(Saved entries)
——

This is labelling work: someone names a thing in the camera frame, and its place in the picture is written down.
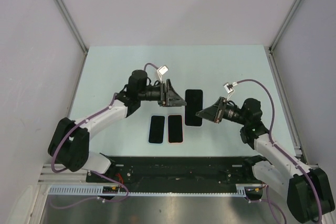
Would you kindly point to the pink phone case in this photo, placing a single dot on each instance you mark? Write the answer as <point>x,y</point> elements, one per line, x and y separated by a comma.
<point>175,142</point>

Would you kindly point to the right corner aluminium post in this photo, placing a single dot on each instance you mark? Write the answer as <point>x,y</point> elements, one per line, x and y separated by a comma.
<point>284,25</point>

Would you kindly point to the aluminium rail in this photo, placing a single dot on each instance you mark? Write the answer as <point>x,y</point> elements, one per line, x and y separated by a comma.
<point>48,177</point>
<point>285,104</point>

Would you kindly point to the aluminium front rail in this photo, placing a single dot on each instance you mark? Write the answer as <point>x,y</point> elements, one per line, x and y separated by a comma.
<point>48,177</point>

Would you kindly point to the left corner aluminium post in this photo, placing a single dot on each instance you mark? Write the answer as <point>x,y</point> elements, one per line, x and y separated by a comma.
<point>71,25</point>

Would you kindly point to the white slotted cable duct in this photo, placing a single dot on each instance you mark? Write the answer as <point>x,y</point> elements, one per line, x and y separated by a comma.
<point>100,190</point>

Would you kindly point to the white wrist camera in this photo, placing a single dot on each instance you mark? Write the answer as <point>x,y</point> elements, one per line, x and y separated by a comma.
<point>161,71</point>
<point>229,88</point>

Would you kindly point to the black phone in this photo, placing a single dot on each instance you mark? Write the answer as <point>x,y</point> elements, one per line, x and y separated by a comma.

——

**Work item:** Check each line of the records for the word "camera" and extract those that contain it.

**Written reply:**
This is labelling work: someone names a thing in the camera frame, and its place in the picture is written down.
Would you kindly point to the white wrist camera in this photo, placing a single dot on each instance you mark? Write the answer as <point>x,y</point> elements, one per line, x and y separated by a comma.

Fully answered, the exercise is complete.